### WHAT THIS TASK INVOLVES
Across these entries, how many lines contain the word "gripper"? Answer with only the number.

-------

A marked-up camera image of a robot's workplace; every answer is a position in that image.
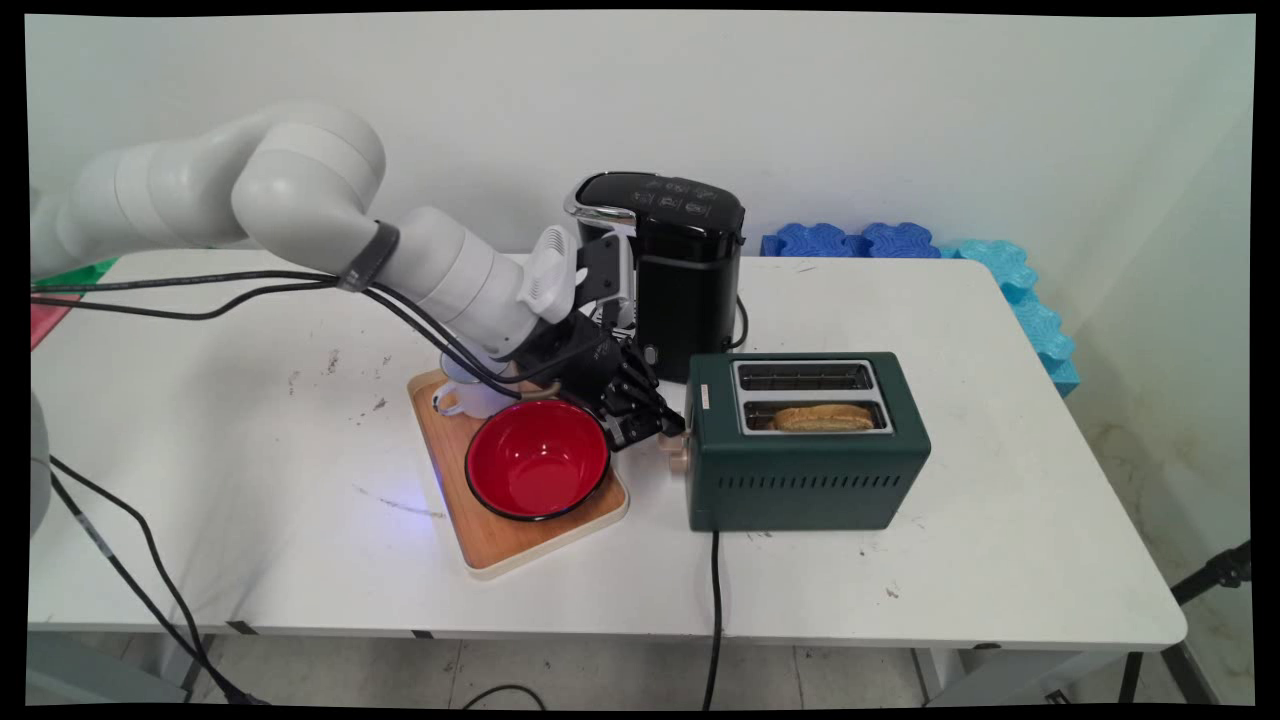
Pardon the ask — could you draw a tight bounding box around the toast bread slice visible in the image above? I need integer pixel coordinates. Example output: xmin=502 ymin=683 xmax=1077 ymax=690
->
xmin=772 ymin=403 xmax=877 ymax=433

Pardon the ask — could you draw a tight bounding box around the dark blue foam mat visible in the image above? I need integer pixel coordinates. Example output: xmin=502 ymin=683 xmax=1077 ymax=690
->
xmin=860 ymin=222 xmax=943 ymax=259
xmin=760 ymin=222 xmax=863 ymax=259

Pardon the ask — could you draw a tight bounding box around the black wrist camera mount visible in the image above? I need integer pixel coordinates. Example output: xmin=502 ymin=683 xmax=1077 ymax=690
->
xmin=572 ymin=232 xmax=637 ymax=331

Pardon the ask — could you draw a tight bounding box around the dark green two-slot toaster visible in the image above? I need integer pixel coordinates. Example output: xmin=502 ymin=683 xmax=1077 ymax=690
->
xmin=684 ymin=351 xmax=933 ymax=533

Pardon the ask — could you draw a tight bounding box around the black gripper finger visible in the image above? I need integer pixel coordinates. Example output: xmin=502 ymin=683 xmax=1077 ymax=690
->
xmin=600 ymin=385 xmax=688 ymax=451
xmin=615 ymin=345 xmax=671 ymax=411

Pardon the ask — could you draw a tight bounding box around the black cable loop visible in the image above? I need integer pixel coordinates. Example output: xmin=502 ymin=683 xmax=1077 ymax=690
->
xmin=460 ymin=684 xmax=547 ymax=711

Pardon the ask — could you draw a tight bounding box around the grey rounded object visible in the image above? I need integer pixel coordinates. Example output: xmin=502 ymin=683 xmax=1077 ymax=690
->
xmin=30 ymin=390 xmax=53 ymax=541

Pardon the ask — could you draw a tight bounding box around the black cable strap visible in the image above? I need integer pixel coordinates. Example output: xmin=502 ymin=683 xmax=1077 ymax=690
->
xmin=337 ymin=220 xmax=402 ymax=294

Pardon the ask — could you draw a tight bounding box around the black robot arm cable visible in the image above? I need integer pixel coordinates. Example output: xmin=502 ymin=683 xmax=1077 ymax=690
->
xmin=30 ymin=269 xmax=526 ymax=401
xmin=30 ymin=282 xmax=601 ymax=391

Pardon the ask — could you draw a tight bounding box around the white mug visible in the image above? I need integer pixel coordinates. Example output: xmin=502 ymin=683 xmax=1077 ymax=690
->
xmin=432 ymin=350 xmax=523 ymax=420

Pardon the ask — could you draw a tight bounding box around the light blue foam mat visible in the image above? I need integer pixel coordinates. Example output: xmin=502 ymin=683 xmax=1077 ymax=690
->
xmin=938 ymin=238 xmax=1082 ymax=398

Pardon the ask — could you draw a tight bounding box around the red sheet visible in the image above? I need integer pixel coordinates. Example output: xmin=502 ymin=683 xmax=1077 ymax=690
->
xmin=30 ymin=294 xmax=79 ymax=352

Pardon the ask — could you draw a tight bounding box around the green sheet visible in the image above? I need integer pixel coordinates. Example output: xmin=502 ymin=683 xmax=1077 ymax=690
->
xmin=33 ymin=258 xmax=119 ymax=292

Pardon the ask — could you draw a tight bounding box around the black floor cable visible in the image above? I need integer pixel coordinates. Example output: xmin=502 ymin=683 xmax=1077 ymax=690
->
xmin=48 ymin=455 xmax=266 ymax=706
xmin=48 ymin=475 xmax=251 ymax=706

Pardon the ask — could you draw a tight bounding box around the black coffee machine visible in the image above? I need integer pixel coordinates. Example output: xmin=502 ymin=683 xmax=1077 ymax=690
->
xmin=563 ymin=171 xmax=747 ymax=385

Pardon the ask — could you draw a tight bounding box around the wooden serving tray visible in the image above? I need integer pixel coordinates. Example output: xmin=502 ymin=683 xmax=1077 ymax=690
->
xmin=406 ymin=368 xmax=631 ymax=581

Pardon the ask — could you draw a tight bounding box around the black toaster power cable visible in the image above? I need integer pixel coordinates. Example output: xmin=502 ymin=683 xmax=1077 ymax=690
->
xmin=700 ymin=530 xmax=725 ymax=711

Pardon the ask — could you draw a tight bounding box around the black tripod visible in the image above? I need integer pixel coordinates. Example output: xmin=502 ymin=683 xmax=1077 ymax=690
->
xmin=1118 ymin=540 xmax=1253 ymax=706

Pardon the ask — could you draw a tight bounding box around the red bowl with black rim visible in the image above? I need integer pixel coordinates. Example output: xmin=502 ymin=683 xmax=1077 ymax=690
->
xmin=464 ymin=398 xmax=612 ymax=523

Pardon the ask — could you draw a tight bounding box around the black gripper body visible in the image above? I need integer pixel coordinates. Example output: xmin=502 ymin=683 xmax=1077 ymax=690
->
xmin=515 ymin=312 xmax=637 ymax=401

-------

### ANSWER FOR THIS EXERCISE
2